**WORK INSTRUCTION**
Give again, word for word, each line below starting at the one that contains "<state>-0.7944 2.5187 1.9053" and ending at the one that contains "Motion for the".

**RAW DATA**
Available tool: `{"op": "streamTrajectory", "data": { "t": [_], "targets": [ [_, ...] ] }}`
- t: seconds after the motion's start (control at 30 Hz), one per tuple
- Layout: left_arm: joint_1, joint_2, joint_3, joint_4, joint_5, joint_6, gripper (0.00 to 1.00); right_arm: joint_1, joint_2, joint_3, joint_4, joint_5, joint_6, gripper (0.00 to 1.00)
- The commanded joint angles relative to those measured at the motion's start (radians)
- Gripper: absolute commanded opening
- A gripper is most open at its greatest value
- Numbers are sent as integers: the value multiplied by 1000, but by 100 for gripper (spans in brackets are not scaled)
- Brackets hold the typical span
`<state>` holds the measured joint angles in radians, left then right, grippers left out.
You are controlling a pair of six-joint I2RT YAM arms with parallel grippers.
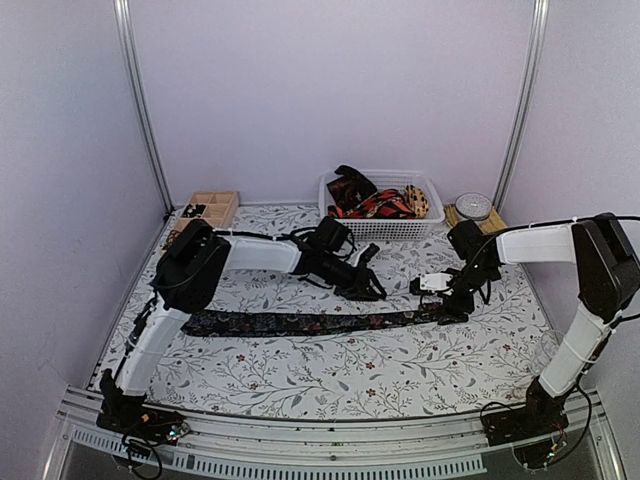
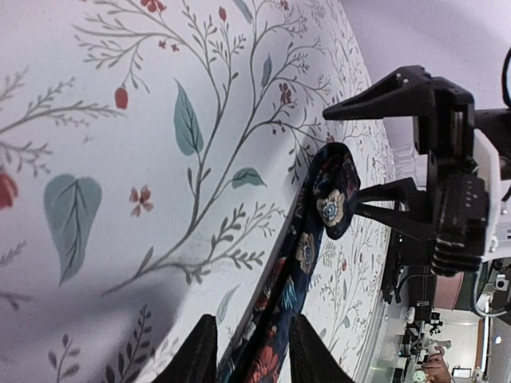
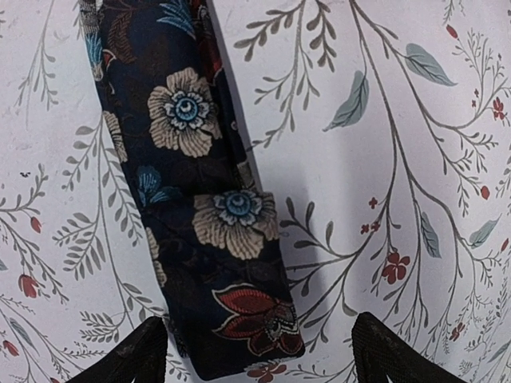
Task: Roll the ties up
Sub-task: Roll the tie at the center of the board.
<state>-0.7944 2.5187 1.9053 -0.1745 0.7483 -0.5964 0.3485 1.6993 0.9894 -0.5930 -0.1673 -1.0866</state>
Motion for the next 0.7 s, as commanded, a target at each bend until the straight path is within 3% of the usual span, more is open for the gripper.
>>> {"op": "streamTrajectory", "data": {
  "t": [0.0, 0.17, 0.37, 0.67],
  "targets": [
    [22, -134, -121, 79, -3, 3, 31, 26, 61, -10, 39, 4, -19, 78],
    [31, -188, -197, 94, -11, 15, 31, 33, 65, -11, 39, 15, -14, 67],
    [38, -190, -216, 99, -6, 15, 32, 35, 39, -26, 44, 24, -15, 43],
    [46, -177, -197, 79, -7, 25, 32, 42, -1, -69, 82, 35, -28, 34]
  ]
}}
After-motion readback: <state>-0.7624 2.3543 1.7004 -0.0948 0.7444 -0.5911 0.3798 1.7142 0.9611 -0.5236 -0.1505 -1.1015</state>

**ANSWER BELOW**
<state>-0.7944 2.5187 1.9053 -0.1745 0.7483 -0.5964 0.3485 1.6993 0.9894 -0.5930 -0.1673 -1.0866</state>
Motion for the next 0.7 s, as commanded, a target at each bend until the straight path is within 3% of the usual span, more is open for the gripper.

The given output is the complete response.